令和3年2月18日に、全国銀行協会から各銀行へ、無権代理人(親権)の取引の対応方法(※)について通達がありました。無権代理人とは、成年後見人等で財産管理の代理権を持たない人のことを指します。

従来は、後見人等の代理権が付与されていないと凍結された口座からお金を引き出すのは非常に困難でしたが、この通達によって口座からの引き出し等の手続きの条件が緩和されることになります。 ※詳細につきましては、全国銀行協会のサイトをご確認ください。
www.zenginkyo.or.jp

親が認知症だと口座凍結されるのはなぜ?

そもそもの問題として、認知症であることが銀行に分かった場合、どうして口座が凍結されてしまうのでしょうか。

銀行側が、口座凍結をする理由としては、判断能力に欠けた口座名義人が「振り込め詐欺」等の犯罪に巻き込まれないよう、財産の保護を目的として行います。

口座凍結されたら簡単に引き出せない理由は、口座名義人の財産を失わないようにする銀行側の配慮とも言えます。

認知症で口座凍結される前にどんな対策がある?

認知症を患い、口座凍結をされると、家族側は成年後見制度の利用をしなければならないということをお伝えしました。

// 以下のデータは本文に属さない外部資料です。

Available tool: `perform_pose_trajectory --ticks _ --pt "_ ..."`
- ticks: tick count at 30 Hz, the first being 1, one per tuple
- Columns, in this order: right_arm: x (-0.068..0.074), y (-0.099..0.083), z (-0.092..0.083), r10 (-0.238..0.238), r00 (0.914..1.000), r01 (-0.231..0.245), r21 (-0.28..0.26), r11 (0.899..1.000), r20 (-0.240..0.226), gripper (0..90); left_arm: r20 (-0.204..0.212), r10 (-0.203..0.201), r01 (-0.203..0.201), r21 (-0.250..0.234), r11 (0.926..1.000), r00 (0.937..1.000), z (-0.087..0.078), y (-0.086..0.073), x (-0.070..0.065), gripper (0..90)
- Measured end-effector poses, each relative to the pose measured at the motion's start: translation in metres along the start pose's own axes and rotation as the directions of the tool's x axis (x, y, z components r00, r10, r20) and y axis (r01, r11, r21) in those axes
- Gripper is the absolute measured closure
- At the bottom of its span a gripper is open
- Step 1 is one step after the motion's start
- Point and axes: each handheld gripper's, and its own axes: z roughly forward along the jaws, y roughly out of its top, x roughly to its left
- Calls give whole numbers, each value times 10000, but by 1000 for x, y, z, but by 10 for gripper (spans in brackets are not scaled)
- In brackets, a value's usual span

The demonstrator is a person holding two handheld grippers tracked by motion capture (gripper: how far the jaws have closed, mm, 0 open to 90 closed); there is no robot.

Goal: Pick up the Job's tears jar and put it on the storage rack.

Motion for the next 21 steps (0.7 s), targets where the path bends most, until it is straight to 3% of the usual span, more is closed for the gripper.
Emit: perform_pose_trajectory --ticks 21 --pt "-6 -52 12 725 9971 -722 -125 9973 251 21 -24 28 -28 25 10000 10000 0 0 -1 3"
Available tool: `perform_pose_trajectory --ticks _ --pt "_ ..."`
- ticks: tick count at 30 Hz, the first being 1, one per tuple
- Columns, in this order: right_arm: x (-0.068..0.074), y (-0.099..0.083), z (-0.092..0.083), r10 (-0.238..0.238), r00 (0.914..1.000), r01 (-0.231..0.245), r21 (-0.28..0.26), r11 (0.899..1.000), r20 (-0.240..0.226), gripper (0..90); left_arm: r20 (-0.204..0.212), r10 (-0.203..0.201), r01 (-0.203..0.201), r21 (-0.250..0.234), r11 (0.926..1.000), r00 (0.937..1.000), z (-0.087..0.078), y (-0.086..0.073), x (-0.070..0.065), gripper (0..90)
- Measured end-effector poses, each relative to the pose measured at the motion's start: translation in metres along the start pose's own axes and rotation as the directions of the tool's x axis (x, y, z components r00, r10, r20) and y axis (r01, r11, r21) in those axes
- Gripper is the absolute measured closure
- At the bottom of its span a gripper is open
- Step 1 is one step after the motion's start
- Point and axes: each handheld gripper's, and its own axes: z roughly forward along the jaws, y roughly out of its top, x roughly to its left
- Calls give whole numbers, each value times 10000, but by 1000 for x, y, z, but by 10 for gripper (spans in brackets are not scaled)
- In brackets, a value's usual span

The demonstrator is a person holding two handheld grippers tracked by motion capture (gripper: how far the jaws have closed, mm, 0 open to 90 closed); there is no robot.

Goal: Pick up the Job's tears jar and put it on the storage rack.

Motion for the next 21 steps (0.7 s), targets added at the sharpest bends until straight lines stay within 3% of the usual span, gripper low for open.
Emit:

しかし、前述した通り、成年後見制度は必ず家族が後見人等に選ばれるとは限りません。

そのため、口座凍結をされた後に対処するのではなく、事前に準備をしておくことが大切です。対策として利用できる制度は、以下のようなものが考えられるでしょう。

⑴家族信託(民事信託)

家族信託とは、介護費用や認知症対策を目的に金融財産や不動産などを信頼できる家族に託し、財産管理や処分等を行うことを指します。

金融財産や不動産等を、あらかじめ家族名義の口座に移したり、名義変更したりすることによって、信託した人が認知症を患ったとしても、問題なく財産管理をおこなうことが出来ます。

ただし、家族信託の仕組みは相続も絡み複雑なので、専門家に相談のうえ利用した方が良いでしょう。

⑵任意後見

任意後見とは、将来認知症をわずらった時に備え、任意後見人を事前に決めておくことを指します。利用するには、任意後見の契約を公正証書にすることが義務付けられています。

また、成年後見人制度とは異なり、被後見人となるひとが自由に後見人を選択することが出来ます。ただし、利用する条件として被後見人の判断能力があるときでないと利用できませんのでご注意ください。

また、被後見人に認知症の症状が出てきたときは、家庭裁判所に対し、任意後見監督人の申立てをしなければなりません。

さいごに

今回は、ご家族が認知症になり、口座凍結された場合の対処法について確認していきました。

口座を凍結された後の対処よりも、事前に対応策を講じておいた方が、認知症を患ったご家族や将来のご自身の負担が減ると思います。

しかしながら、先に紹介した家族信託や、任意後見は専門知識を要し、独力で利用することは難しいです。そのため、認知症対策を行いたい方は、事前に専門家への相談を検討しましょう。

※この記事は2021年3月時点の情報で作成しています。